6.11 Oil in evaporators

The oil lubricating the compressor is always carried into the system to some extent, even if an oil separator is installed. To ensure lubrication of the compressor, the oil must be returned. Accumulation of oil in any part of the system could result in decreased functionality and/or efficiency. The solubility of oil in the refrigerant decreases with the temperature, whereas the viscosity and density increase. The evaporator is therefore critical, because it is the coldest point of the system. The flow in the evaporator is also generally upwards, which requires the oil to be lifted by the refrigerant flow. Because the evaporation temperature of the oil is much higher than that of the refrigerant, the oil must be carried out as droplets by the refrigerant vapor.

For normal concentrations (<3%) of oil inside the evaporator, the heat transfer coefficients will not vary significantly. A small concentration of oil may even affect the heat transfer positively. However, if oil accumulates, the thickening oil film will act as an insulating layer, and the evaporator efficiency will be noticeably reduced.

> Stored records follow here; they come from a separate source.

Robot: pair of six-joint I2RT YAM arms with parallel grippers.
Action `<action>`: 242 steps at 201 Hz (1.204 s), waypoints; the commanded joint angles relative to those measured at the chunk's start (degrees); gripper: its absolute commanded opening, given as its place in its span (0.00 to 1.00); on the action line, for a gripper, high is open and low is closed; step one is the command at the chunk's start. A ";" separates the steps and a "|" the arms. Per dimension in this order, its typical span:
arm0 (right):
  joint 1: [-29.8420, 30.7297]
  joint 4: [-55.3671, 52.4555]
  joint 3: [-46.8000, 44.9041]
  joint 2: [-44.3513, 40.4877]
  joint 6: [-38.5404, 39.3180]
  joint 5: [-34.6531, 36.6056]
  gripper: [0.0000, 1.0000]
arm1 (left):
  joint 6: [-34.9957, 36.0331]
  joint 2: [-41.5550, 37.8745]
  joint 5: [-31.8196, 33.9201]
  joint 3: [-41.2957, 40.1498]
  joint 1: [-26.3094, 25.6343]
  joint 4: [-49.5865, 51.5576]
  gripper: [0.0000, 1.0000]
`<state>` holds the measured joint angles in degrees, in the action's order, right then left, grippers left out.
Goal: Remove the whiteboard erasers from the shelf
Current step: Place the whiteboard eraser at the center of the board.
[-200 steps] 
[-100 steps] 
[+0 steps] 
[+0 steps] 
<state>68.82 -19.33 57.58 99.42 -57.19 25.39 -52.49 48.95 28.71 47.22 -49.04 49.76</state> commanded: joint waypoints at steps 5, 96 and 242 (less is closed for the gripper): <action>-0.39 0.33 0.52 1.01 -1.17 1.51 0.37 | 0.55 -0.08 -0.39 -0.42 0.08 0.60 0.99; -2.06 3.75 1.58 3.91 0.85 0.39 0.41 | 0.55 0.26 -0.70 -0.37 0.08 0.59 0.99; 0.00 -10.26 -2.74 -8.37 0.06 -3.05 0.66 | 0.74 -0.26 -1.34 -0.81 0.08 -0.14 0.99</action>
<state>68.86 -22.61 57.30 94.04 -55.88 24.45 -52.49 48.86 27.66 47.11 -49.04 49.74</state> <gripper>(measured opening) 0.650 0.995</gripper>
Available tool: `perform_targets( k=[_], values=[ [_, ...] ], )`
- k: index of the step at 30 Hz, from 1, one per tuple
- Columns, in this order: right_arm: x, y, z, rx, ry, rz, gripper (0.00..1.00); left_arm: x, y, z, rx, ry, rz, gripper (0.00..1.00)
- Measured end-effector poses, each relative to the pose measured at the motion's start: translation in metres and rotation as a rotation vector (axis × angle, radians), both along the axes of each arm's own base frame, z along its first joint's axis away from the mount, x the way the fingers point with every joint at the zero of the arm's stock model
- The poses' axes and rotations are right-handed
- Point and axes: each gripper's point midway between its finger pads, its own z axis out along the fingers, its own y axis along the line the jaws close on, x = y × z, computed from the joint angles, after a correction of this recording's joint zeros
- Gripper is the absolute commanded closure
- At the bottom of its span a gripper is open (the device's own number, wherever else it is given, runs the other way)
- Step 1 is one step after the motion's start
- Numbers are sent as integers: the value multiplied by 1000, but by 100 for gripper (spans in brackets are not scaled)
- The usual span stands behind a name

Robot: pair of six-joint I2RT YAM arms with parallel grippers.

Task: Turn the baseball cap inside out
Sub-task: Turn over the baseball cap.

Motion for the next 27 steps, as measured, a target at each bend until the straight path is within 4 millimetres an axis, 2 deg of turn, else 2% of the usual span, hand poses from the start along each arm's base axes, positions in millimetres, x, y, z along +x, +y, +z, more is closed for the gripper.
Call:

The most important parameters allowing the oil film to be carried are the refrigerant flow shear stress and the viscosity of the oil. It is difficult to give a precise minimum channel velocity to obtain a shear stress high enough to ensure oil return, because the geometries of the various models differ. The induced shear stress will be higher for a high-theta plate than for a low-theta plate at the same channel velocity. Consequently, a lower channel velocity is required for a high-theta plate than for a low-theta plate. The refrigerant vapor velocity in suction pipes to ensure oil return is often set to approximately 5-10 m/s, the higher value being for low temperature applications (<-20°C). The highly turbulent flow in brazed plate heat exchanger evaporators allows channel velocities of less than a tenth of these values with assured oil return. SWEP recommend to have a channel velocity above 0.3m/s to ensure oil return. This warning should be a good indication of normal or high evaporation temperatures. However, for low evaporation temperatures (<-20°C), or for low-theta evaporators, the brazed plate heat exchanger should be designed with a higher channel velocity.

Things to consider

Some measures can be taken to improve oil return in potentially problematic systems, i.e. those with very low channel velocities and/or low evaporation temperatures. Increasing the channel velocity by decreasing the number of plates, or selecting a different brazed plate heat exchanger model, improves the shear stress. This may result in a larger temperature difference between the evaporating refrigerant and the secondary medium due to reduced heat transfer area. However, the increased pressure drop leads to a higher heat transfer coefficient, which may partly or completely compensate for the decreased heat transfer area.

The density of the oil is also important if the oil is insoluble in the refrigerant. If the oil is denser than the refrigerant, e.g. for NH3 and hydrocarbon refrigerants, it will sink to the bottom of the evaporator. If the oil is less dense than the refrigerant, it will float on top of the refrigerant as soon as the flow settles, e.g. in receivers or similar. If the oil is soluble in the refrigerant, the density is not critical, because oil and refrigerant then form a single phase. It is important to remember that the solubility of oil decreases with decreasing temperature. An evaporator operating at low temperatures may have problems with insoluble oil even if the oil and refrigerant are considered soluble.

For systems with an increased risk of oil retention, a good oil separator is recommended to minimize oil accumulation. A more radical solution is to turn the evaporator upside down and evaporate downwards. The oil will thus flow out of the evaporator due to the force of gravity. It is then important to remember that for dedicated evaporator models the refrigerant must still enter through the F3 port because the distribution system is located there. The force of gravity also increases the risk of liquid carry-over. Arranging the piping to collect potential liquid before entering the compressor is recommended.